PROVIDED DATA:

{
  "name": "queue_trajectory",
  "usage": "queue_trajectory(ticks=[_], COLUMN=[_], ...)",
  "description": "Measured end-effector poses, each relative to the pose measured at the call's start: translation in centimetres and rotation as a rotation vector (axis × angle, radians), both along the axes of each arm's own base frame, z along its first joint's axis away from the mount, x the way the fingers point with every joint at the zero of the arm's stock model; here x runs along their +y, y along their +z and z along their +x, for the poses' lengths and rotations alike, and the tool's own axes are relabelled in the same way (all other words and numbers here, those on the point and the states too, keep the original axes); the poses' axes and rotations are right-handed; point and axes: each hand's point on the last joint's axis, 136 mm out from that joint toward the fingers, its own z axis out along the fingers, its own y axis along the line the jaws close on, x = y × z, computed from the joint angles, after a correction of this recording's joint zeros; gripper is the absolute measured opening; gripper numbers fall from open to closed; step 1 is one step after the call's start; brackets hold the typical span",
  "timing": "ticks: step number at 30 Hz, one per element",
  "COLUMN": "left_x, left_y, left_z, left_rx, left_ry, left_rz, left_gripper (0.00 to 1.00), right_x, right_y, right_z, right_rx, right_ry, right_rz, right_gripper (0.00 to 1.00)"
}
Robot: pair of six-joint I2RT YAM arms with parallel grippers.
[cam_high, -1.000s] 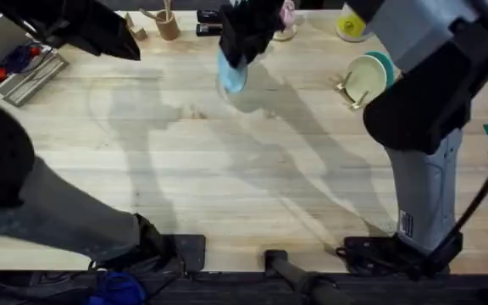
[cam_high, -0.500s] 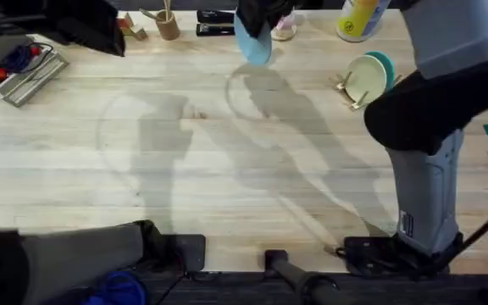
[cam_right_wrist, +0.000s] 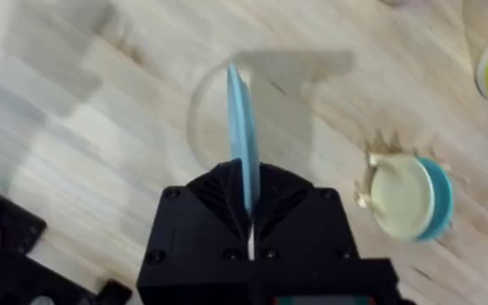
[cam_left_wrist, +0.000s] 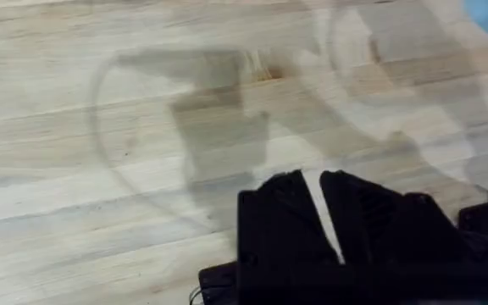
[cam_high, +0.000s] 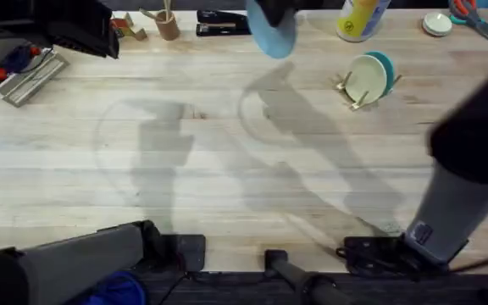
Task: Pick up the plates from the table one by one and place each into a slot on the dish rack.
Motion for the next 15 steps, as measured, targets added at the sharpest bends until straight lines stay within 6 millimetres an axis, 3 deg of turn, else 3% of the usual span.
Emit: queue_trajectory(ticks=[3,4,5,8,9,15], left_x=[0.1,0.1,0.1,0.1,0.1,0.1], left_y=[0.0,0.0,0.0,0.1,0.1,0.4], left_z=[0.0,-0.1,-0.1,-0.1,-0.2,-0.4], left_rx=[-0.001,-0.001,-0.002,-0.005,-0.007,-0.016], left_ry=[0.000,-0.002,-0.004,-0.003,-0.002,-0.002], left_rz=[0.004,0.007,0.009,0.011,0.011,0.013], left_gripper=[0.244,0.317,0.433,0.906,0.974,0.995], right_x=[-1.9,-2.6,-3.1,-4.6,-4.9,-6.3], right_y=[1.1,1.6,2.0,3.5,4.0,6.7], right_z=[-1.2,-1.5,-1.7,-2.3,-2.5,-3.8], right_rx=[-0.011,-0.019,-0.027,-0.059,-0.071,-0.146], right_ry=[-0.013,-0.022,-0.031,-0.052,-0.057,-0.066], right_rz=[-0.012,-0.011,-0.009,0.005,0.009,0.036], right_gripper=[0.035,0.035,0.035,0.035,0.035,0.035])
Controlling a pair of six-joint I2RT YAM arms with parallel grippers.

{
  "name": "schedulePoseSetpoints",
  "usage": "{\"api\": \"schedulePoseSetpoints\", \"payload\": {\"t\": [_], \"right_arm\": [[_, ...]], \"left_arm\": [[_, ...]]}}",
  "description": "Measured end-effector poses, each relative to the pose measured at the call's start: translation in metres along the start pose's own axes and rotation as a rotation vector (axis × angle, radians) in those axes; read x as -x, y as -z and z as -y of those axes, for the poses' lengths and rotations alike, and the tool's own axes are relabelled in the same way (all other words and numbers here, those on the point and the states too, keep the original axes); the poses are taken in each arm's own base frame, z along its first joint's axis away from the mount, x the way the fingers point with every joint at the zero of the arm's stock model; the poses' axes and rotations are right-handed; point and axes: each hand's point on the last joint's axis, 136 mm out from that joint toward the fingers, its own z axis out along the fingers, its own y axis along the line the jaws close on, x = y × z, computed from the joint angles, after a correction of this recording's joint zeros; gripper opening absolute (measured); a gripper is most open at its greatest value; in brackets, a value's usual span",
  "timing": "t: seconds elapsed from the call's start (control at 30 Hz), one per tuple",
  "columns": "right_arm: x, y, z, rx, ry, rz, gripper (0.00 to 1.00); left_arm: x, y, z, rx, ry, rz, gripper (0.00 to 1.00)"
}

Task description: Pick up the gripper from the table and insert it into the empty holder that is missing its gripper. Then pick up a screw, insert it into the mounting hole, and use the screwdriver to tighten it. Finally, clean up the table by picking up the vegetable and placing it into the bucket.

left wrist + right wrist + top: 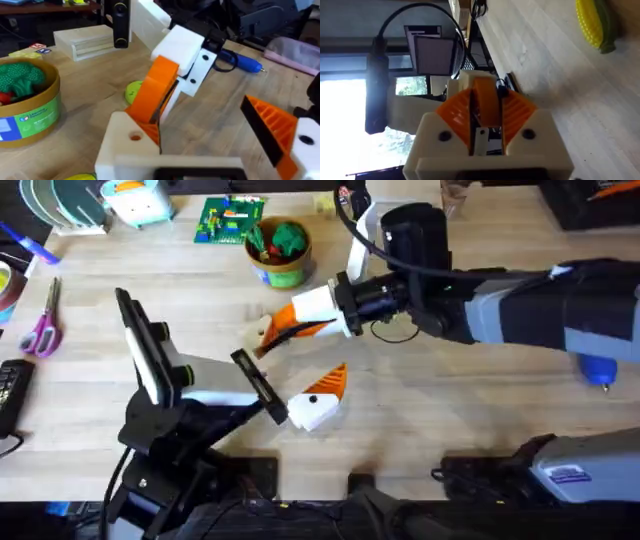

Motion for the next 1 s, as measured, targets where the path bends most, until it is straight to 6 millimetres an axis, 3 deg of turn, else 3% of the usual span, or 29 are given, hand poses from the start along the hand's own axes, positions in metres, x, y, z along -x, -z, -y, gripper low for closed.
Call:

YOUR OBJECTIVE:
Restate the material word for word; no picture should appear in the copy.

ANSWER SPACE:
{
  "name": "queue_trajectory",
  "usage": "queue_trajectory(ticks=[_], COLUMN=[_], ...)",
  "description": "Measured end-effector poses, each relative to the pose measured at the call's start: translation in centimetres and rotation as a rotation vector (axis × angle, radians), both along the axes of each arm's own base frame, z along its first joint's axis away from the mount, x the way the fingers point with every joint at the zero of the arm's stock model; here x runs along their +y, y along their +z and z along their +x, for the poses' lengths and rotations alike, and the tool's own axes are relabelled in the same way (all other words and numbers here, those on the point and the states too, keep the original axes); the poses' axes and rotations are right-handed; point and axes: each hand's point on the last joint's axis, 136 mm out from that joint toward the fingers, its own z axis out along the fingers, its own y axis along the line the jaws close on, x = y × z, computed from the joint angles, after a correction of this recording's joint zeros; gripper is the absolute measured opening; gripper numbers fall from open to closed; step 1 is one step after the call's start; brackets hold the typical span",
  "timing": "ticks: step number at 30 Hz, one per element",
  "COLUMN": "left_x, left_y, left_z, left_rx, left_ry, left_rz, left_gripper (0.00 to 1.00), right_x, right_y, right_z, right_rx, right_ry, right_rz, right_gripper (0.00 to 1.00)"
}
Robot: pair of six-joint I2RT YAM arms with parallel grippers.
[cam_high, -1.000s] 
[cam_high, -0.500s] 
[cam_right_wrist, +0.000s] 
[cam_left_wrist, +0.000s] 
[cam_high, +0.000s] 
Task: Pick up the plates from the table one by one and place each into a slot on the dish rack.
Motion for the next 15 steps, as measured, targets added at the sharpest bends until straight lines stay within 6 millimetres an axis, 3 deg of turn, else 3% of the usual span.
Emit: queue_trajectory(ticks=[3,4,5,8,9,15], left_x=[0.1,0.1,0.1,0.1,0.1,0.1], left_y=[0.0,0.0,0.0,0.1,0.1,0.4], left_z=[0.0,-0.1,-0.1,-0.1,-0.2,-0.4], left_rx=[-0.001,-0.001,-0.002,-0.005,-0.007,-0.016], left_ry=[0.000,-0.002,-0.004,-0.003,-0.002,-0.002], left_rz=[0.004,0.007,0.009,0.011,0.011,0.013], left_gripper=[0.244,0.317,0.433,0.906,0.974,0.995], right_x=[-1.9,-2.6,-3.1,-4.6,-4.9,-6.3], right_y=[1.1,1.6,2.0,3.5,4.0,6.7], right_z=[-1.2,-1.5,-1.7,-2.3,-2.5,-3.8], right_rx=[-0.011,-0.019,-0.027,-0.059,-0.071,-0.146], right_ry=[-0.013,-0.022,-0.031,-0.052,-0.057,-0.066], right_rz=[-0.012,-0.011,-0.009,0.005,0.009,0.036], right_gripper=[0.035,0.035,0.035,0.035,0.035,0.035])
Controlling a pair of six-joint I2RT YAM arms with parallel grippers.

{
  "name": "schedulePoseSetpoints",
  "usage": "{\"api\": \"schedulePoseSetpoints\", \"payload\": {\"t\": [_], \"right_arm\": [[_, ...]], \"left_arm\": [[_, ...]]}}",
  "description": "Measured end-effector poses, each relative to the pose measured at the call's start: translation in metres along the start pose's own axes and rotation as a rotation vector (axis × angle, radians) in those axes; read x as -x, y as -z and z as -y of those axes, for the poses' lengths and rotations alike, and the tool's own axes are relabelled in the same way (all other words and numbers here, those on the point and the states too, keep the original axes); the poses are taken in each arm's own base frame, z along its first joint's axis away from the mount, x the way the fingers point with every joint at the zero of the arm's stock model; the poses' axes and rotations are right-handed; point and axes: each hand's point on the last joint's axis, 136 mm out from that joint toward the fingers, its own z axis out along the fingers, its own y axis along the line the jaws close on, x = y × z, computed from the joint angles, after a correction of this recording's joint zeros; gripper opening absolute (measured); a gripper is most open at its greatest value; in brackets, a value's usual span",
  "timing": "t: seconds elapsed from the call's start (control at 30 Hz), one per tuple",
  "columns": "right_arm: x, y, z, rx, ry, rz, gripper (0.00 to 1.00); left_arm: x, y, z, rx, ry, rz, gripper (0.00 to 1.00)"
}

Task description: Pick up the gripper from the table and insert it into the empty holder that is missing its gripper. Then pick up a screw, insert it into the mounting hole, and use the screwdriver to tighten it. Finally, clean up the table by picking up the vegetable and placing it into the bucket.

left wrist + right wrist + top: 

Motion for the next 1 s, as measured, targets where the path bends most, until it is straight to 6 millimetres an axis, 3 deg of turn, else 3% of the usual span, or 29 are given, hand poses from the start along the hand's own axes, positions in metres, x, y, z along -x, -z, -y, gripper low for closed.
Call:

The exercise is now done.